Megan no entendió su pregunta ni a qué cuento venía. Parpadeó, confundida.

—¿Y bien?—El comandante esperó paciente. Se sentó tras su escritorio y colocó los musculosos brazos sobre la madera. Aunque era un hombre de aspecto duro, pero su voz era amable—¿Qué país sueña con visitar?

—Italia supongo. Quisiera conocer el pueblo de donde era mi madre.

—Muy bien. Entonces la enviaremos al lugar más alejado de Italia. Como comprenderá no podemos arriesgarnos a que alguien sospeche a donde la hemos enviado. Irá a donde nadie pueda imaginar que se encuentra.

—¿A donde?—Repitió. Intento comprender las palabras del comandante pero el entendimiento choco contra una dura pared de confusión.

—Ni siquiera usted debe saberlo todavía. Le daremos la información y los papeles necesarios en el momento de abordaje. Manejaremos esta operación con la máxima discreción posible. Si le preguntan dígales que va a Italia. ¿Está bien? Obviamente no puedo decirle a donde la mandaremos eso era en el último momento. Es por su

seguridad. Por eso la hice venir. Es urgente que la saquemos lo más pronto posible del pais. Antes de que Sebastián sea extraditado a Estados Unidos. No está de más recordarle que debe eliminar todas sus cuentas en redes sociales y que tendrá que deshacerse de su número telefonico. No nos arriesgaremos a que la rastreen.

Megan se petrificó, intentando procesar toda la información que el comandante recitó. Le había asentado como un golpe en el abdomen. No estaba preparada para la magnitud de la situación.

—Esto es una locura, ¿Qué pasará con mi novio y su familia?

—No se preocupe por nada, nosotros nos encargaremos de eso. Pondremos agentes para que velen por su bienestar.

—Estoy enamorada de mi novio, ¿Sabe? Lo amo con todo mi corazón, como nunca he amado. ¿Y usted está diciendome que me va a enviar lejos de él?

—Lo siento, sé que debe ser dificil pero es por su seguridad.
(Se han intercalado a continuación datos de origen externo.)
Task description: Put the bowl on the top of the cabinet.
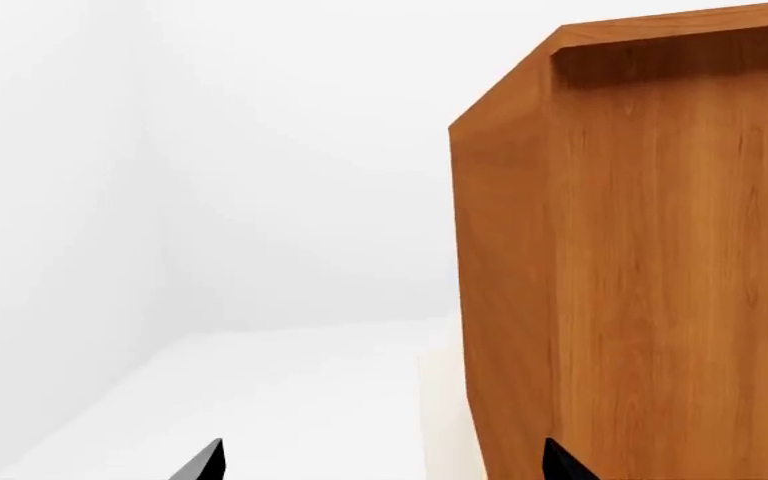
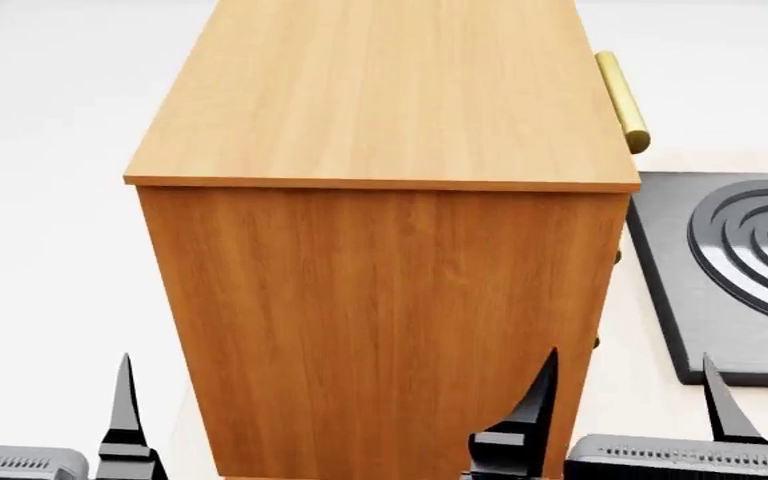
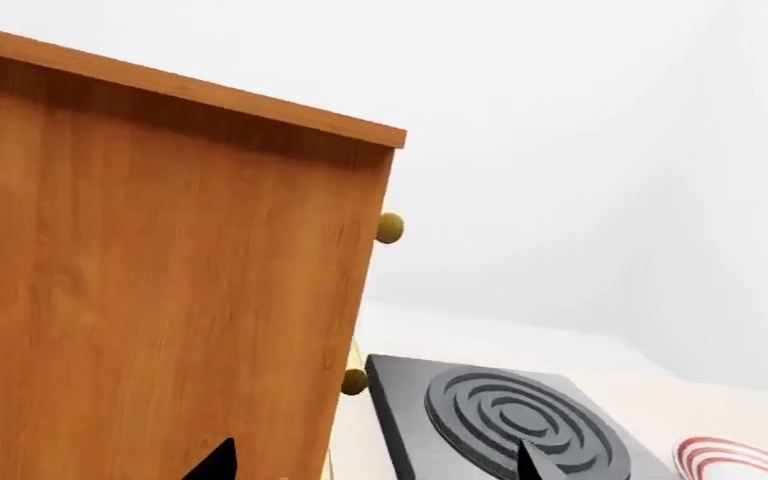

Usted ha sido un elemento clave para cortar la cabeza a esa poderosa organización criminal pero no la hemos desmantelado. ¿Entiende? El crimen organizado no descansa. Su ayuda ha sido primordial para darles un contundente golpe y quitarles a su líder. Pero otro en la línea sigue y no tardará en querer tomar el mando. Lo que usted hizo para nosotros es un acto valioso, pero para la mafia es alta traición. A los sapos, cómo ellos los llaman, no les perdonan la vida. Usted corre peligro ahora mismo. Si se queda será bajo su propio riesgo e incluso pondrá en amenaza la vida de sus seres amados.

Megan comenzó a temblar sin poder parar. El comandante, sostuvo su mano y la miró comprensivo.

—Calmese, señorita Megan. La enviaremos lejos, a un país en donde podrá vivir en paz, le daremos un bonito alojamiento. Usted recibirá un seguro, que incluye todos los cuidados médicos que requiera además de atención para garantizar su salud mental. Nos encargaremos de su educación universitaria y de buscarle un posterior trabajo en cuanto se gradue. Digame, ¿Qué carrera le gustaría estudiar?

—Para empezar no he terminado la preparatoria. Me faltan tan solo unos meses y no tengo visa ni pasaporte ni nada.

—Eso es lo de menos. Estoy seguro que acreditará su preparatoria con un examen. Es muy inteigente. Por otro lado, usted tendrá todos sus documentos en orden. Dejenos eso a nosotros. La ayudaremos con todo. No tendrá que preocuparse absolutamente por nada. Todo lo tendrá resuelto. Vivirá tranquila.